Ancient Egyptian treasurer

Sennefer or Senneferi was an ancient Egyptian official during the 18th Dynasty.

==Biography==
Son of the lady Sitdhout and married to Taimau, Sennefer started his career under Thutmose II and continued it under Hatshepsut and finally under Thutmose III, when he reached the charges of "Overseer of the Seal" (treasurer, or chancellor) and "Overseer of the Gold-Land of Amun". Senneferi followed Tay in the office as Overseer of the Seal. Tay was for sure still in year 25 of Thutmose III in office. Senneferi is first attested for sure on a papyrus that dates in the years 28 to 35 of the reign of the same king.

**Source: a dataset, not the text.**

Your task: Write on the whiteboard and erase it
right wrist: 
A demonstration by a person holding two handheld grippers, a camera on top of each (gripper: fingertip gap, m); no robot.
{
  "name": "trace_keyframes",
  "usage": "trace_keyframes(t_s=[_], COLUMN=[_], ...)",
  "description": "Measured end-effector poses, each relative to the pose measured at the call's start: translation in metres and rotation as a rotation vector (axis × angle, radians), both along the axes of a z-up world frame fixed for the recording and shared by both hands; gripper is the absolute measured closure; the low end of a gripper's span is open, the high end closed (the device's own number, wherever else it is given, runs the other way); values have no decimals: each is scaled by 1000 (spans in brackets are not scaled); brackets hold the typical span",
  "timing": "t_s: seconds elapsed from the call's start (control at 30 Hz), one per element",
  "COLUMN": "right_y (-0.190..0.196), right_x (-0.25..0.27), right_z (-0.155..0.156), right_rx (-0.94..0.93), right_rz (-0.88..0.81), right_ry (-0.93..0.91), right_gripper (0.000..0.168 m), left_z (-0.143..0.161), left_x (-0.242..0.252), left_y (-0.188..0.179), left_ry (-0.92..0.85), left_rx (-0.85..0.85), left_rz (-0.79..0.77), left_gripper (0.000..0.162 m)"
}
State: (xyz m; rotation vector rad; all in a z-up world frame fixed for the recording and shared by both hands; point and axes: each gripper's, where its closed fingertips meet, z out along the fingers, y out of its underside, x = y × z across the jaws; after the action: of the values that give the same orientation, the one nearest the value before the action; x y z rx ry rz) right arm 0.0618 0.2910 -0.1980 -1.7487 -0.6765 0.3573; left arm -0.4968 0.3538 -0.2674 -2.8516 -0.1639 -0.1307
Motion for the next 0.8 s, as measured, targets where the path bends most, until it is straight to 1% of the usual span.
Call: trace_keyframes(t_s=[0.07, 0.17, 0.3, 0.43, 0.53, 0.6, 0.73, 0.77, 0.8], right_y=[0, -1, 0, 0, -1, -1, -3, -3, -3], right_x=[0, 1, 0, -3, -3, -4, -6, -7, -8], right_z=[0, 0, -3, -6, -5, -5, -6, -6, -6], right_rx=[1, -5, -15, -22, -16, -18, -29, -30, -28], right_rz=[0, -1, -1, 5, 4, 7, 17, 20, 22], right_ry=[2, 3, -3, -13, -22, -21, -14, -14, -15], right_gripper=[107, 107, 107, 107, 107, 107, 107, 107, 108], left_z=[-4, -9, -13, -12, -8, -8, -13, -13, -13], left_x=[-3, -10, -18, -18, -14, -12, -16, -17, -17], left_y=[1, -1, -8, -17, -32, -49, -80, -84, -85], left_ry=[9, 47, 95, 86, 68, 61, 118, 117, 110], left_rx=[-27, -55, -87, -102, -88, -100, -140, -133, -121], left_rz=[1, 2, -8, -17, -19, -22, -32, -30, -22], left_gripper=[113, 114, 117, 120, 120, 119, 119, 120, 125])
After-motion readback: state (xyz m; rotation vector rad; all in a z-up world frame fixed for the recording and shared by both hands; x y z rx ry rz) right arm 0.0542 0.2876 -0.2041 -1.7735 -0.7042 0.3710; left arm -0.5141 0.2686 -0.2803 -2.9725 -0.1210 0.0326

A shrine was dedicated to Sennefer at Es-Sibaya, a stone quarrying region some 65 kilometres south of Thebes. He was buried in Theban Tomb 99 (TT99), located in the Sheikh Abd el-Qurna district of the Theban Necropolis, opposite Luxor.

Sennefer seems to have been related to the High Priest of Amun Amenhotep, the owner of Tomb C.3, as he is mentioned in the inscriptions in that tomb, and a statue of Amenhotep was found in TT99.